#### Records provided

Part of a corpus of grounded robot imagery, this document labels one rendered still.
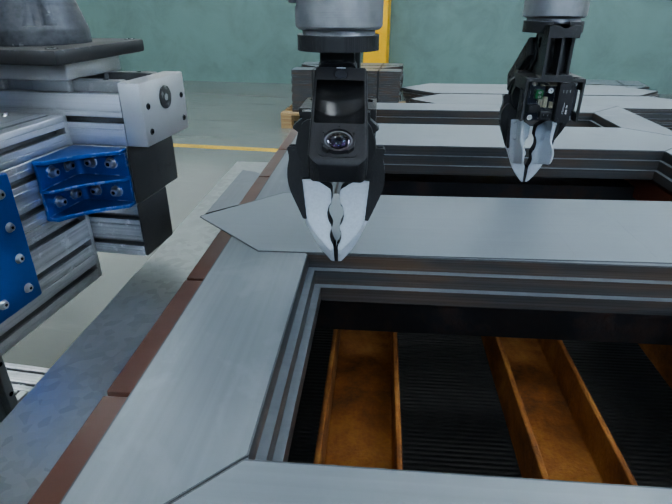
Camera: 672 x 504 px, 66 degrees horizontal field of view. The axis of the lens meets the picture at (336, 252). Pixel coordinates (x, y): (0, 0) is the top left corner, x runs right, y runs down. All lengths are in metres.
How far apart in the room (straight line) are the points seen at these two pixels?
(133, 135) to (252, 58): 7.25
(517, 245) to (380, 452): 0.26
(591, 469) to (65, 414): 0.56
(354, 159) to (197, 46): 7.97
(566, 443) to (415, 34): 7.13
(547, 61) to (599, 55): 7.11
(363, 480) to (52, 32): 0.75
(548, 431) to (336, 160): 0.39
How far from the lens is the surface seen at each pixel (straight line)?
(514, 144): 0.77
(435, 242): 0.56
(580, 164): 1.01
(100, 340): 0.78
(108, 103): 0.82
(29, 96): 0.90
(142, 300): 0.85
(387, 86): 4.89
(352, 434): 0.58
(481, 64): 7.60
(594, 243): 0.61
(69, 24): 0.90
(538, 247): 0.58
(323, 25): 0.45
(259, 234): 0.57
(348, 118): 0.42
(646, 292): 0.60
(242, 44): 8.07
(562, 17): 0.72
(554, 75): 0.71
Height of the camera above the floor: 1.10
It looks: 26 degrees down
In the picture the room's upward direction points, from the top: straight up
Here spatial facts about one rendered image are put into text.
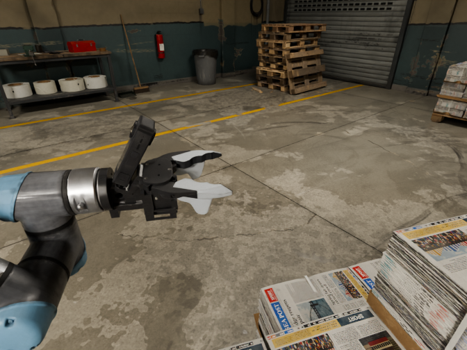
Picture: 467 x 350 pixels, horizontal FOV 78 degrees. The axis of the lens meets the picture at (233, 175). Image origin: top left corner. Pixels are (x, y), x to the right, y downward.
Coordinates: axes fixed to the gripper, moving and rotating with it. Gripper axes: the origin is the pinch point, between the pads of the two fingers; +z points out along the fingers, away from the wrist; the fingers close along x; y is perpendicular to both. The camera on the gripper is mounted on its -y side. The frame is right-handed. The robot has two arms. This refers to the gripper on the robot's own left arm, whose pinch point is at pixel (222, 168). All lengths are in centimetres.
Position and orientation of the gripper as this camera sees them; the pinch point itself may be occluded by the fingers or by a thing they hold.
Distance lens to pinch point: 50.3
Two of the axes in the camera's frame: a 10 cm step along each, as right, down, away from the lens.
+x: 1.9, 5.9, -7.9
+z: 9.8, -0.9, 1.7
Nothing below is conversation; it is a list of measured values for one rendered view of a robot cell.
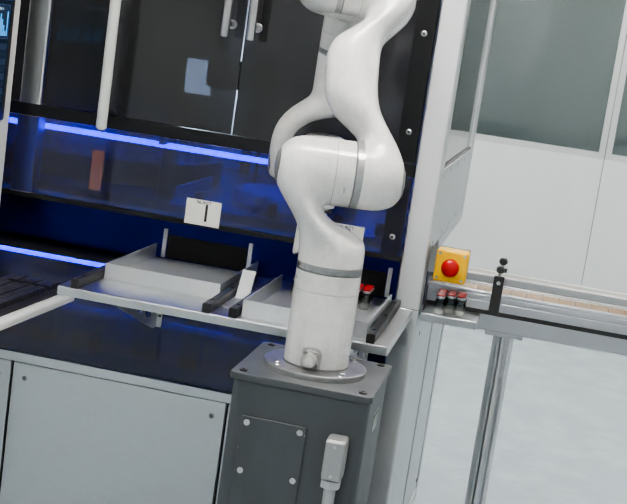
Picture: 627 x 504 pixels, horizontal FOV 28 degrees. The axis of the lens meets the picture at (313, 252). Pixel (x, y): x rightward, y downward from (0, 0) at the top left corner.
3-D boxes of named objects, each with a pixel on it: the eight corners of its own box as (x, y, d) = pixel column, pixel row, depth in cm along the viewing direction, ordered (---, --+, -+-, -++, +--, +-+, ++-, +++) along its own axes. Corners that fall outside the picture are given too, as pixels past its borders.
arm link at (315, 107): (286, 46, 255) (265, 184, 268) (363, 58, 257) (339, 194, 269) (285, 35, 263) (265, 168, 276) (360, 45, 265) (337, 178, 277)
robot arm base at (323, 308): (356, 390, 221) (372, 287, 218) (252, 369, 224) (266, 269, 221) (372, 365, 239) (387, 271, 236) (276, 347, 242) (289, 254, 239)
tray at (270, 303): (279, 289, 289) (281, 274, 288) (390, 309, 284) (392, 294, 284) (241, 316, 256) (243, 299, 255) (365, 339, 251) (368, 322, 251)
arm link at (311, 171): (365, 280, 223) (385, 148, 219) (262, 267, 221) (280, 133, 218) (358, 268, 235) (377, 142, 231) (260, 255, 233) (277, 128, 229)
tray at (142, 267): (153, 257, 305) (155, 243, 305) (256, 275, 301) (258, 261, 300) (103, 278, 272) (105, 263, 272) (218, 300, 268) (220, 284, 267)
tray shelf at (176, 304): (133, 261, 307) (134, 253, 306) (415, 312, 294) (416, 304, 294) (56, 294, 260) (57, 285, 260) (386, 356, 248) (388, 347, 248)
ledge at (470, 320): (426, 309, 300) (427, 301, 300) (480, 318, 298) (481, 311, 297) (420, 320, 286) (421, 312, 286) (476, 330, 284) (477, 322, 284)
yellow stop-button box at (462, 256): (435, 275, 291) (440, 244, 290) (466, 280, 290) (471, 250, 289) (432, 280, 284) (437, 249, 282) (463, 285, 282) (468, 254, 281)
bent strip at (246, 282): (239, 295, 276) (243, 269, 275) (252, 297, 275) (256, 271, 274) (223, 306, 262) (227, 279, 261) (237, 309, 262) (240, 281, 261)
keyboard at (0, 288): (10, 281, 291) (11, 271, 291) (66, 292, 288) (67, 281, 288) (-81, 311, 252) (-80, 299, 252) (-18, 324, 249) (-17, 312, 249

########

• _Aim of the exercise_
Copy all lines of the records in which the string "axis" can be found.

• _Task result_
Camera: 672 x 504 px, 66 degrees horizontal field of view. The axis of the lens meets the picture at (336, 252). Pixel coordinates (x, y): (0, 0) is the top left corner, x runs right, y runs down. All lengths are in metres.
Picture: 467 x 350 pixels, horizontal FOV 78 degrees. The axis of the lens meets the picture at (233, 175). Image origin: top left corner. Pixels are (x, y), x to the right, y downward.
Picture: 627 x 504 pixels, horizontal FOV 28 degrees. The axis of the lens meets the picture at (313, 252). Pixel (x, y): x rightward, y downward from (0, 0) at the top left corner.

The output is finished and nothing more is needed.